But the third and most important issue is that something as basic as how drugs work, what makes you an individual, and why you need a brain at all, is of relevance to any human being. Surely a wider education of this type is every bit as important as getting the answers off pat.
We are throwing out the baby with the bath water in this country if, in an attempt to have a standardised and demanding curriculum, we leave no room for teachers to exercise a little judgement and imagination in an excursion off the academic piste. If they are so focused on a fixed curriculum, so rigid that there is no time, literally, for anything as important as the human mind, then we are in for a very sorry future society. It could also be argued that the teachers themselves would benefit from a broader view. Surely a teacher who has become excited, and learnt a new angle on a subject, will import renewed enthusiasm and vigour back to the class.

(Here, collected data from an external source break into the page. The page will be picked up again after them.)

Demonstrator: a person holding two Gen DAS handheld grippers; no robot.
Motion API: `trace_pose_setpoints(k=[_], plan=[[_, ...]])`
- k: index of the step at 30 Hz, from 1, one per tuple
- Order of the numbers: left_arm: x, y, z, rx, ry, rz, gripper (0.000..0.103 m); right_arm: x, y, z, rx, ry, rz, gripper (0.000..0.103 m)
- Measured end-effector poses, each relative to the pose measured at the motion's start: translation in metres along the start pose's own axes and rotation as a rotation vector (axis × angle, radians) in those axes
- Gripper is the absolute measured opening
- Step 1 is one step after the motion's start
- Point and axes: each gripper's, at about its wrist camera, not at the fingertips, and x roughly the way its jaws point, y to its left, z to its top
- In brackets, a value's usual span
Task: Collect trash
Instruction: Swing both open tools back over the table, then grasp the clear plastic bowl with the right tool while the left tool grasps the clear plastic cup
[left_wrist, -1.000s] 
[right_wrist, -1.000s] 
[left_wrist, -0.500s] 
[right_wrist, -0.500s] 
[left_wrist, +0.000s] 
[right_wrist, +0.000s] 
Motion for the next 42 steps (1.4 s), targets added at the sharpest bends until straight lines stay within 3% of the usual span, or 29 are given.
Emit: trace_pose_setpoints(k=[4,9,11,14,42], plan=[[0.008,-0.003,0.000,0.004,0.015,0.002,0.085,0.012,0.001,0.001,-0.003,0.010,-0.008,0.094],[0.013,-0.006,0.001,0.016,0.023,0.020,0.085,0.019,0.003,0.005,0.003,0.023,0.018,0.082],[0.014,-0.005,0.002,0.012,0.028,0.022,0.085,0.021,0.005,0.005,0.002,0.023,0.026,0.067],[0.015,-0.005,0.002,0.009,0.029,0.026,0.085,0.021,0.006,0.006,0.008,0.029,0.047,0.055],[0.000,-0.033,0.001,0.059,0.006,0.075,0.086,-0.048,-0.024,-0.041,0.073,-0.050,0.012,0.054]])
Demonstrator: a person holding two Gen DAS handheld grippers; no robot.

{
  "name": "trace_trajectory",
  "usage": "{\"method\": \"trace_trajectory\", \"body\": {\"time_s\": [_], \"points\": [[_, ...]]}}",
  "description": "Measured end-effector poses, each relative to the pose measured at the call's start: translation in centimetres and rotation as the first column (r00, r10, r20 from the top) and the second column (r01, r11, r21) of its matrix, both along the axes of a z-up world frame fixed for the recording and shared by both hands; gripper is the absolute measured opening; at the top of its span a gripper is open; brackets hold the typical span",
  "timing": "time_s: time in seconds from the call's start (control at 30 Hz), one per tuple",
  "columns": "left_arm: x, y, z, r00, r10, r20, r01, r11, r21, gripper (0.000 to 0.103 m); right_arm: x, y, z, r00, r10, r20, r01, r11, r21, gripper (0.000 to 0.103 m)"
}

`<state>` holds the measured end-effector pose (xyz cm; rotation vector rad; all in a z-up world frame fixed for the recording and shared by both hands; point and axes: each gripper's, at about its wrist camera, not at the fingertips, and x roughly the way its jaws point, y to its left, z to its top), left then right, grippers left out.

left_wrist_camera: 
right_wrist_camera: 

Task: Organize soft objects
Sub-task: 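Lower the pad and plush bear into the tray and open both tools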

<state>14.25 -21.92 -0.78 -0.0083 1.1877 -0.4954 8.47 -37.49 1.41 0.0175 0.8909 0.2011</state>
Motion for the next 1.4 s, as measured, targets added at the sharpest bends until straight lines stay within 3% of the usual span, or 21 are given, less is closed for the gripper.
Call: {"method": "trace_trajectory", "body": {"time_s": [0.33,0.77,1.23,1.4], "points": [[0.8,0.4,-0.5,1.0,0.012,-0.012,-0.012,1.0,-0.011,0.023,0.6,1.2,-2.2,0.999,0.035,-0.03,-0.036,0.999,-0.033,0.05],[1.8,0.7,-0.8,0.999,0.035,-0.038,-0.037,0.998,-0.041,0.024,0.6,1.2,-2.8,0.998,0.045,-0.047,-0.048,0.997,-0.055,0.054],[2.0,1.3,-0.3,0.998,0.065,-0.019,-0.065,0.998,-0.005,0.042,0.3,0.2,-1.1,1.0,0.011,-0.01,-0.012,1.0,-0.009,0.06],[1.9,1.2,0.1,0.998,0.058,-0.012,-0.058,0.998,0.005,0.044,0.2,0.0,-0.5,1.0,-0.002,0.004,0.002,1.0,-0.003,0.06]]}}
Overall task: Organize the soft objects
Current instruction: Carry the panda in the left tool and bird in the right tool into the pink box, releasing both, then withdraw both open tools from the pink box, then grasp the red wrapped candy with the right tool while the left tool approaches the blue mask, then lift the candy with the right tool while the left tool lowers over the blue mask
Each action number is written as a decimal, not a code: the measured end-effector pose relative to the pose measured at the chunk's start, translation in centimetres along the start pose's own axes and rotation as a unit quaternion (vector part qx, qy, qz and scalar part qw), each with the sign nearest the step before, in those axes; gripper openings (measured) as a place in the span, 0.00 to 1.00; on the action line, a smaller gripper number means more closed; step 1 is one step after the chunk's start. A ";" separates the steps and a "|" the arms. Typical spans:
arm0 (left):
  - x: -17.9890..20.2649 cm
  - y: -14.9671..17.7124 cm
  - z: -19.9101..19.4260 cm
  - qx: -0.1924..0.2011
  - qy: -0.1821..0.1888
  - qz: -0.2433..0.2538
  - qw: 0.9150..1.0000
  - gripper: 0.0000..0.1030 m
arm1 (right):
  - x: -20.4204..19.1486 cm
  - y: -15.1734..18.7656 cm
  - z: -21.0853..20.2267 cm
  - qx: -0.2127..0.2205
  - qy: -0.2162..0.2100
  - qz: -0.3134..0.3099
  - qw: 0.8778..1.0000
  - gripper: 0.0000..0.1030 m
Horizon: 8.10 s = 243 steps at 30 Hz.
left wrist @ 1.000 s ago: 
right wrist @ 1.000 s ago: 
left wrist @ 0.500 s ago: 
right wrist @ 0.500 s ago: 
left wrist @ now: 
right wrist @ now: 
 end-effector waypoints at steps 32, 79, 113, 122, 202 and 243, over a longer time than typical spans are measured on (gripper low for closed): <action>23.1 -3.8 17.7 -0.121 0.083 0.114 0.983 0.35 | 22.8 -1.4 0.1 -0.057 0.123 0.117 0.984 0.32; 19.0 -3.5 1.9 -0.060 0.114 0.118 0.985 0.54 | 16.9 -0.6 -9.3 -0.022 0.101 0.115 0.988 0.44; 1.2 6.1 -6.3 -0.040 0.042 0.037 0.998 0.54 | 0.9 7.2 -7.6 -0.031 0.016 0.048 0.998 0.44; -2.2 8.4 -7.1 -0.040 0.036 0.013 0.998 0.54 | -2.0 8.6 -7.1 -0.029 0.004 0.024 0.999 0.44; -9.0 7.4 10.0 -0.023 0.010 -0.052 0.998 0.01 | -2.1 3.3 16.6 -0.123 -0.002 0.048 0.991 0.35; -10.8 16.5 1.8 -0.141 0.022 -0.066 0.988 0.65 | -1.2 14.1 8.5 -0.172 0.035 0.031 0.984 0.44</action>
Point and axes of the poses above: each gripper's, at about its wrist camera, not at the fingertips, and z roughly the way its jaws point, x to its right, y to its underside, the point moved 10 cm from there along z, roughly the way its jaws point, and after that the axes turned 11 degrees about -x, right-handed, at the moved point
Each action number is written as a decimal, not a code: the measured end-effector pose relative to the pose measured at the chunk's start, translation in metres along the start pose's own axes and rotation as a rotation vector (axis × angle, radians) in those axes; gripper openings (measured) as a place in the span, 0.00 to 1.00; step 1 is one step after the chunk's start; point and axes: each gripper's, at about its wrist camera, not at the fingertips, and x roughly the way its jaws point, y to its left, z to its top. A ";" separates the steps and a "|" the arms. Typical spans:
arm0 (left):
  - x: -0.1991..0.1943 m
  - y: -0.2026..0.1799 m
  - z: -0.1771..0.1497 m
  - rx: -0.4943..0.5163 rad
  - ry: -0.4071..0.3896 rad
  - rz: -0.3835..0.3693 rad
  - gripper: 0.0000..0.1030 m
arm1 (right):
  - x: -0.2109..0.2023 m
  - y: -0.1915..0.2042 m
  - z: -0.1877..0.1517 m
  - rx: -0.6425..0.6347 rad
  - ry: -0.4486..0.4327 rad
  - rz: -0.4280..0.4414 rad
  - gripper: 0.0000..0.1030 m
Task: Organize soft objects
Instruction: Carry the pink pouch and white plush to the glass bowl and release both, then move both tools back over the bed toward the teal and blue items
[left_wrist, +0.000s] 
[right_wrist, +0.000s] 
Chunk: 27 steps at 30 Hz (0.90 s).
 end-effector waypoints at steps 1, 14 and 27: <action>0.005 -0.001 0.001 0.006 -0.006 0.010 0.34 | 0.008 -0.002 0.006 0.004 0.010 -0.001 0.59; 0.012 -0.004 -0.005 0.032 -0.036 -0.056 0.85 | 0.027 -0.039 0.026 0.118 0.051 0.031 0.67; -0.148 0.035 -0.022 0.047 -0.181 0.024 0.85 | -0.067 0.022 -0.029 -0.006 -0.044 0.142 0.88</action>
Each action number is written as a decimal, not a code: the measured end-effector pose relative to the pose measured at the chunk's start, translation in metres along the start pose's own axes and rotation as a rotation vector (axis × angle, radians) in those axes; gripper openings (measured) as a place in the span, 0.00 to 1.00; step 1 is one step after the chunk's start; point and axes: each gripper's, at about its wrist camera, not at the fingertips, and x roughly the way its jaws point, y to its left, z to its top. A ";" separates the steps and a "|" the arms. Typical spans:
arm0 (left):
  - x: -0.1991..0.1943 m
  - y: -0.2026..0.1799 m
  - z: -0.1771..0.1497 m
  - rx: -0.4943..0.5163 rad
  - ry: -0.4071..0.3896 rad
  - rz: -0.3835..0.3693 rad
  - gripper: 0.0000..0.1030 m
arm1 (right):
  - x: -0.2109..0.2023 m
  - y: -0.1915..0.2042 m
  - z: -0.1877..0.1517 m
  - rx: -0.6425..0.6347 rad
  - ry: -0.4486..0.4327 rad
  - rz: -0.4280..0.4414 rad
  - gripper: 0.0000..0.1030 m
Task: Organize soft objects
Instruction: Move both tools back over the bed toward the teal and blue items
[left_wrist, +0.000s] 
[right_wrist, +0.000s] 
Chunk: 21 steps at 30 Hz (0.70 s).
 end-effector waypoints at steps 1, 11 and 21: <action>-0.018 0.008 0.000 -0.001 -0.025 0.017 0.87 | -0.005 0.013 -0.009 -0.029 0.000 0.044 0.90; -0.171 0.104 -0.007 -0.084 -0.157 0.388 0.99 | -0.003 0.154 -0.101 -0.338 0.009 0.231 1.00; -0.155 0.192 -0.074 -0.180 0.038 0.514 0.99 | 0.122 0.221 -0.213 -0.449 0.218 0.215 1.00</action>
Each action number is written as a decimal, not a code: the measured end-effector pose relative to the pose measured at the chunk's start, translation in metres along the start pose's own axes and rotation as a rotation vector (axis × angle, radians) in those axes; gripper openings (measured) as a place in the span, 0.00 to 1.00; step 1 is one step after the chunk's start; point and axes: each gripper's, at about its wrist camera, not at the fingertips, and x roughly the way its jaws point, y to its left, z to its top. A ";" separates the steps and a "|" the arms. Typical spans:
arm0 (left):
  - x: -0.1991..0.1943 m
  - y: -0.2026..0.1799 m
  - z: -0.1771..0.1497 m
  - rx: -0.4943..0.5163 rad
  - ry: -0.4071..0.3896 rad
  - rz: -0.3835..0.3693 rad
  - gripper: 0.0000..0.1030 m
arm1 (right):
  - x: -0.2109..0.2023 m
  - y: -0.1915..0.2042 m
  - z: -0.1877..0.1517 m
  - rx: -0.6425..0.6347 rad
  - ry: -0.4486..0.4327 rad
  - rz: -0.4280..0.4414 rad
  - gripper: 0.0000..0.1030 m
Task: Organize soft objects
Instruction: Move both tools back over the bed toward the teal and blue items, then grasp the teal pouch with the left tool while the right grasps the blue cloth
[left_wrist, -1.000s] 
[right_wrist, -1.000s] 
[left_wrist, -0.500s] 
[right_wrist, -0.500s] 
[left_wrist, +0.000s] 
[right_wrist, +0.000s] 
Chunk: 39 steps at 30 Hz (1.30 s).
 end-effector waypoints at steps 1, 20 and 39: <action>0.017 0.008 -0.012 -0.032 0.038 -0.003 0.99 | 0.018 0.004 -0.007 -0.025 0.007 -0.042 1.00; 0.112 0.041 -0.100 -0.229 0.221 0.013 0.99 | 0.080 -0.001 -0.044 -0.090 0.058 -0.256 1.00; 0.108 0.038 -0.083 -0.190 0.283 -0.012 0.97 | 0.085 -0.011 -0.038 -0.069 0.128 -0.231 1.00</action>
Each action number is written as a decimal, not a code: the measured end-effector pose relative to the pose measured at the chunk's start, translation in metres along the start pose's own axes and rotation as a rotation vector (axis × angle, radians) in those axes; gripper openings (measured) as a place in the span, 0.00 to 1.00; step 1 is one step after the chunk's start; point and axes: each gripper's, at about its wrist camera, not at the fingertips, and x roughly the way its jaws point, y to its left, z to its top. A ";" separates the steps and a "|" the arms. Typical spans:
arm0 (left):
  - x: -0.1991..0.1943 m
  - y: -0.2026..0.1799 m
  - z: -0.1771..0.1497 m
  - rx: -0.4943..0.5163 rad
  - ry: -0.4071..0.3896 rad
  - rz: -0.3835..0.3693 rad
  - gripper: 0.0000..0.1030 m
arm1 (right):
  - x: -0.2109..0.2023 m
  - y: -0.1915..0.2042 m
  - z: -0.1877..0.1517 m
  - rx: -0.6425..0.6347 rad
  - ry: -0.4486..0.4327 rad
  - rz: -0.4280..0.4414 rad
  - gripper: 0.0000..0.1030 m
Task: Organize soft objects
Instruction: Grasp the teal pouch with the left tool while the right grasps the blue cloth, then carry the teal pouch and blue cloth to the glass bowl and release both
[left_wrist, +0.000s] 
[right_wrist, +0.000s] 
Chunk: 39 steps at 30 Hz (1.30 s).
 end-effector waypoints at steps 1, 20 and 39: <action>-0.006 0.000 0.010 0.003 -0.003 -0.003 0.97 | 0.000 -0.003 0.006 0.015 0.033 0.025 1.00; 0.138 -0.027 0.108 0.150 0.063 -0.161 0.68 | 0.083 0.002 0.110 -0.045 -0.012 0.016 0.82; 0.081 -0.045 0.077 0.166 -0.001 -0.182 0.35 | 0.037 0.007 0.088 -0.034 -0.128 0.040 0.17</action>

At the tertiary level of education, I have found that motivating students by the sheer excitement of the subject is a better way to promote learning than by drilling in a fixed number of facts. This idea has been confirmed when I have discussed it with secondary teachers, too - that if the student can become curious, he or she will then do all the hard work on their own. How can an extracurricular lecture therefore not benefit pupils and teachers alike?
I would argue two recommendations. First, that the brain be placed on the biology A-level curriculum. The basic concepts are fully comprehensible to the general public. Moreover, the very fact that not all the answers are known, that there is still room for curiosity, reflection, and perhaps even your own ideas, is a heady cocktail all too often reserved exclusively for arts subjects.
And yet, my second suggestion is in danger of contradicting the first. Surely it is time to incorporate some flexibility into the sixth-form curriculum, so that teachers can regain a sense of independence, authority and originality in practising their profession even if - and perhaps especially because - it does mean the odd morning excursion.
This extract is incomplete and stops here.